I've been at a number of conferences recently where newspaper people point to the Kindle (or at least Kindle-like devices) as a major source of industry salvation - arguing that the Kindle will have an adoption slope similar to the iPod's, and that they'll soon be seen in every park and subway around America. And since Kindle users pay money for content, there may be a business model for newspapers after all.

I'm not yet sold on that vision. I think for the Kindle to reach mainstream success, it'll have to shift its focus from being an ebook reader with a junky mobile web browser to being a great mobile web browser with an ebook reader attached. It'll have to become something more like the iPhone with a bigger screen and better battery life. (There are signs the iPhone might already have the ebook-reader lead over the Kindle, although without the business model attached.)

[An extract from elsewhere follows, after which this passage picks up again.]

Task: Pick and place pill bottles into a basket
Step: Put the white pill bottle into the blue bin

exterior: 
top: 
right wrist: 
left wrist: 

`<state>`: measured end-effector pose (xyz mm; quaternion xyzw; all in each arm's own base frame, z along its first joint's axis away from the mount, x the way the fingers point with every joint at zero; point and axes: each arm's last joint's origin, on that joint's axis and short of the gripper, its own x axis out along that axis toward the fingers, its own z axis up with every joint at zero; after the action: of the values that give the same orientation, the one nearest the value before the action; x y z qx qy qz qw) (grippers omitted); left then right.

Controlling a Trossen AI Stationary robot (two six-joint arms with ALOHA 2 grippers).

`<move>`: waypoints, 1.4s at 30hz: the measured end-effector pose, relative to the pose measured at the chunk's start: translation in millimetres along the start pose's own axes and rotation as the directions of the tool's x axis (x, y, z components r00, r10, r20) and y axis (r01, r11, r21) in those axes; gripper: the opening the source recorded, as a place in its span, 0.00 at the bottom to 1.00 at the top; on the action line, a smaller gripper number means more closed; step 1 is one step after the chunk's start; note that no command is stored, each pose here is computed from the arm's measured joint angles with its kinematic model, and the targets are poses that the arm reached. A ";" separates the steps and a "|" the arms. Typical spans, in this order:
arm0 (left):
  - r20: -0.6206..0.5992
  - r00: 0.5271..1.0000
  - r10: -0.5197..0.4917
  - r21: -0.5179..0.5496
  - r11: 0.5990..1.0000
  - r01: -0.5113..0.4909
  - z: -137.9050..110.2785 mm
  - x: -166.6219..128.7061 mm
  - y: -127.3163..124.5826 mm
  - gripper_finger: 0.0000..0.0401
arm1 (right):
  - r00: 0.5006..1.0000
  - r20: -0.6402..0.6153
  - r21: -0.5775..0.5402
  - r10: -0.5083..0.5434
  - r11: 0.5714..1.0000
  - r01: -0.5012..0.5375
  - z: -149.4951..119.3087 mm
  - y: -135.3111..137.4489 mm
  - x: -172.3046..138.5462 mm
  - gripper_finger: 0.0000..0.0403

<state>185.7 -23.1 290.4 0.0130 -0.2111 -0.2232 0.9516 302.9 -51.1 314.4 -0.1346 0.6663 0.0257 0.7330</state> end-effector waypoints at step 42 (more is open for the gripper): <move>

And when that shift happens, it'll become trivially easy to read newspapers' (free) web sites on the device - which I suspect will undercut Kindle newspaper subscriptions just as it undercuts print newspaper subscriptions. But the NYT's numbers are among the first public signs that people - at least some people - are willing to pay to get news in the electronic format of their choice, even when they can get it on the web or their phone for free.